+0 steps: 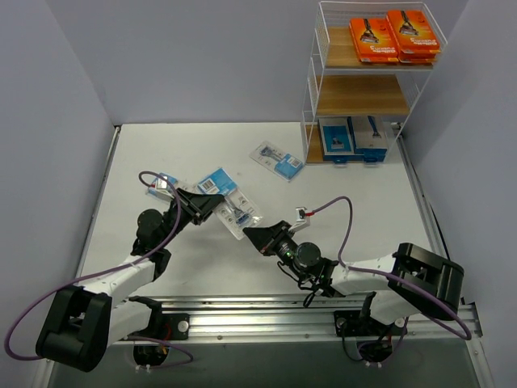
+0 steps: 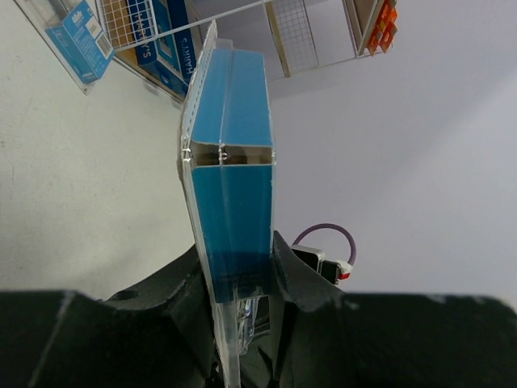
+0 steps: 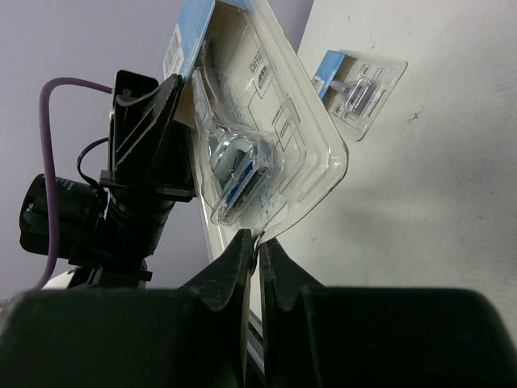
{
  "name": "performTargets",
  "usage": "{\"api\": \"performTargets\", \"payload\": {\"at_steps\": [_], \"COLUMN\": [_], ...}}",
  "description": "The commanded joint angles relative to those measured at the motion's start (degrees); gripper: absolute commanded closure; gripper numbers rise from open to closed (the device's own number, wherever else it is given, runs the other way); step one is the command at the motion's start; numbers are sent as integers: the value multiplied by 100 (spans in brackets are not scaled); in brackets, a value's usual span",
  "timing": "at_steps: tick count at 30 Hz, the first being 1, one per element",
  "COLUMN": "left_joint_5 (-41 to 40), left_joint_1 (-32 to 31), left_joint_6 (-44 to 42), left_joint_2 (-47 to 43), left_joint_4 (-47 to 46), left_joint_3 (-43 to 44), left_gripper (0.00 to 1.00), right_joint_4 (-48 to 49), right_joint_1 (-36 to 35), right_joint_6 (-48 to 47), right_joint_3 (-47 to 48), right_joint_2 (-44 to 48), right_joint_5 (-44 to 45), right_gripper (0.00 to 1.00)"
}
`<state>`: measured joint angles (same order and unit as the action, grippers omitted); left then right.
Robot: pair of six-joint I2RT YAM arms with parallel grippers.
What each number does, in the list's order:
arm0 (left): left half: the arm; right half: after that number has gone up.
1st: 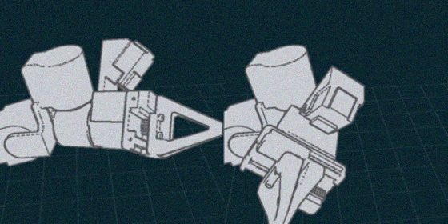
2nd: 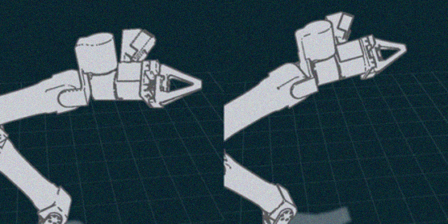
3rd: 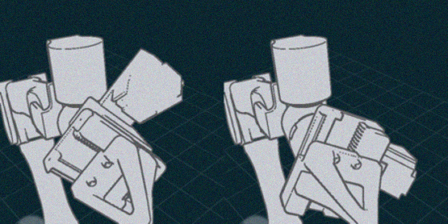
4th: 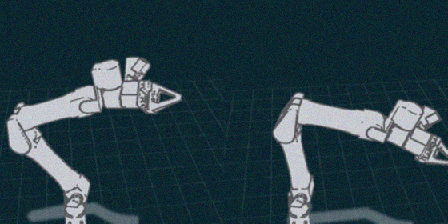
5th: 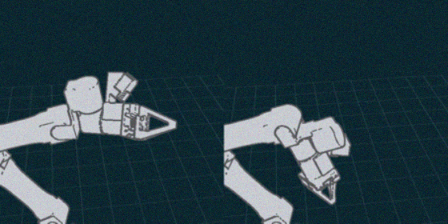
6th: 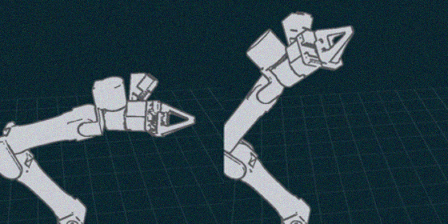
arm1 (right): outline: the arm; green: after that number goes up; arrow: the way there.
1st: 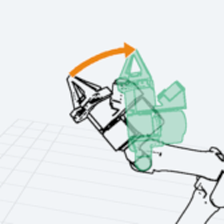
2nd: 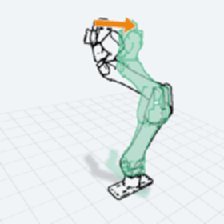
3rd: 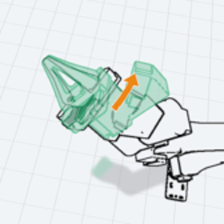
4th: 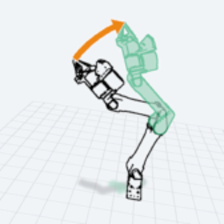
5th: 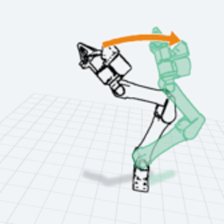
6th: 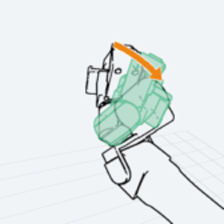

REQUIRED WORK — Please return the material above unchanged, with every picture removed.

RESPONSE —
+0 steps: 
+0 steps: 
+0 steps: 
{
  "name": "performTargets",
  "usage": "{\"api\": \"performTargets\", \"payload\": {\"at_steps\": [_], \"COLUMN\": [_], ...}}",
  "description": "The commanded joint angles relative to those measured at the motion's start (degrees); gripper: absolute commanded closure; gripper numbers rise from open to closed (the device's own number, wherever else it is given, runs the other way); step one is the command at the motion's start; numbers are sent as integers: the value multiplied by 100 (spans in brackets are not scaled); in brackets, a value's usual span",
  "timing": "at_steps: tick count at 30 Hz, the first being 1, one per element",
  "COLUMN": "left_joint_5 (-41 to 40), left_joint_1 (-32 to 31), left_joint_6 (-44 to 42), left_joint_2 (-47 to 43), left_joint_4 (-47 to 46), left_joint_3 (-43 to 44), left_gripper (0.00 to 1.00), right_joint_4 (-48 to 49), right_joint_1 (-36 to 35), right_joint_6 (-48 to 47), right_joint_3 (-47 to 48), right_joint_2 (-44 to 48), right_joint_5 (-44 to 45), right_gripper (0.00 to 1.00)"
}
`<state>`: measured joint angles (same order and unit as the action, grippers omitted); left then right.
Robot: pair of six-joint I2RT YAM arms with parallel grippers.
What each number does, in the list's order:
arm0 (left): left half: the arm; right half: after that number has gone up.
1st: 
2nd: 
3rd: 
4th: 
5th: 
6th: 
arm1 (right): outline: the arm; green: after that number goes up; arrow: the way there.
1st: 
2nd: 
3rd: 
4th: 
5th: 
6th: 

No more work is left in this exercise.